** Raw data **
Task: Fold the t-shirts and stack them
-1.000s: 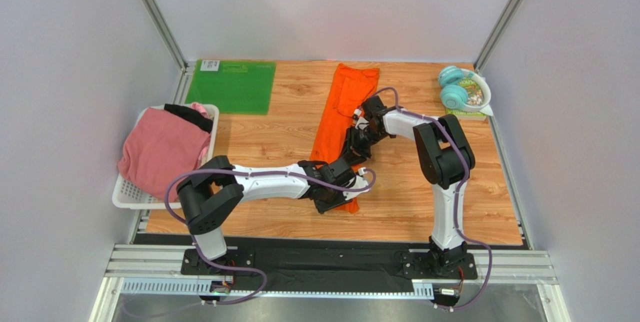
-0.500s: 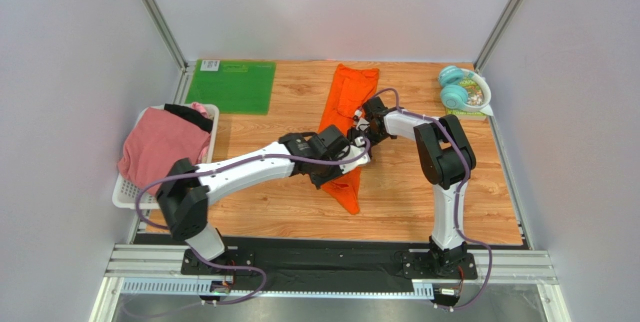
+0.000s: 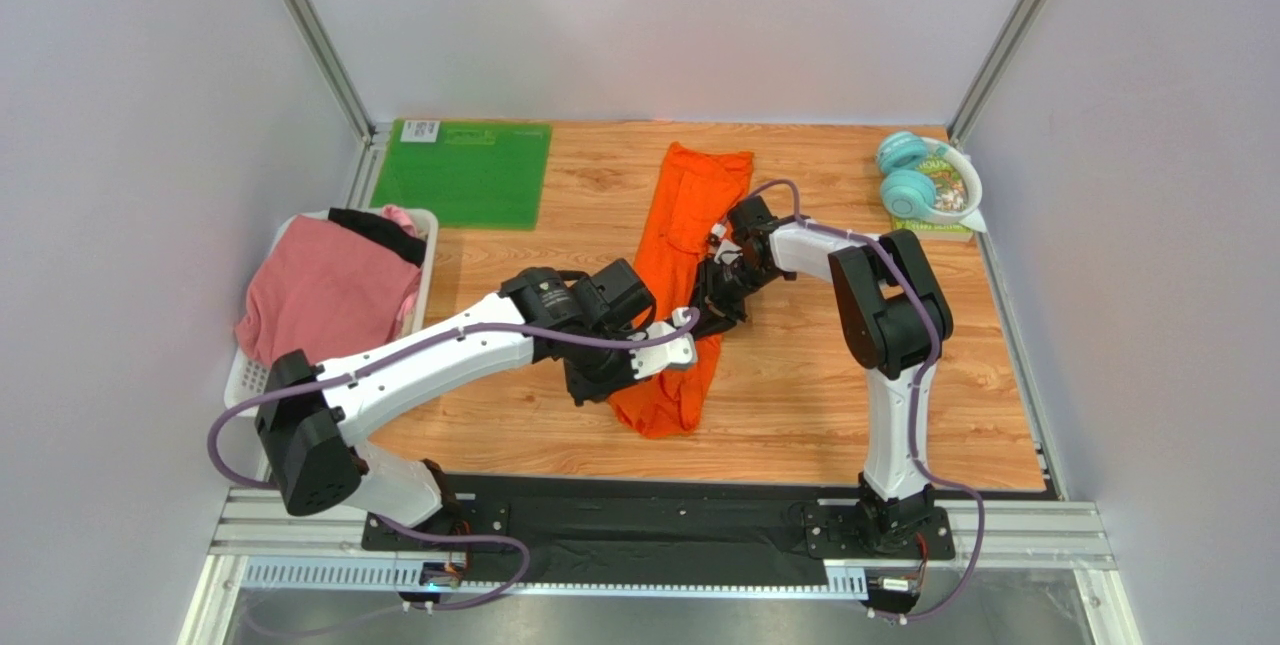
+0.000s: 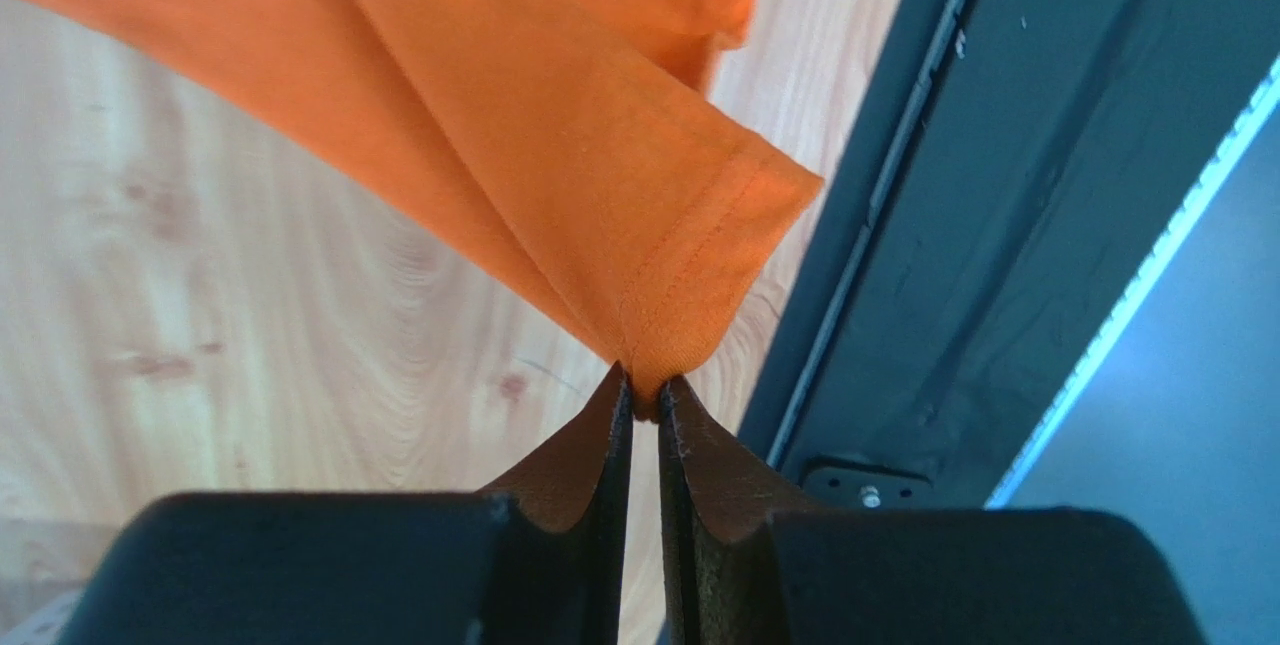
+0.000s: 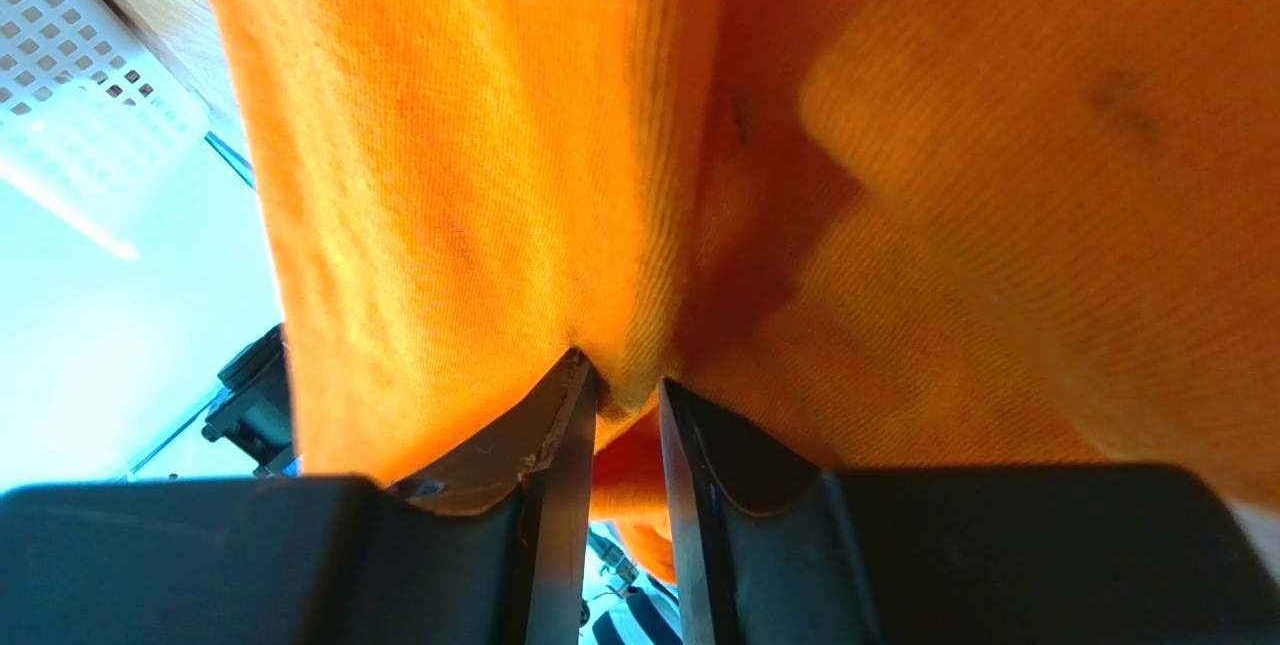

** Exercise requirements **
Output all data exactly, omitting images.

** Reply **
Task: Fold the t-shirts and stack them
-1.000s: 
-0.500s: 
+0.000s: 
+0.000s: 
+0.000s: 

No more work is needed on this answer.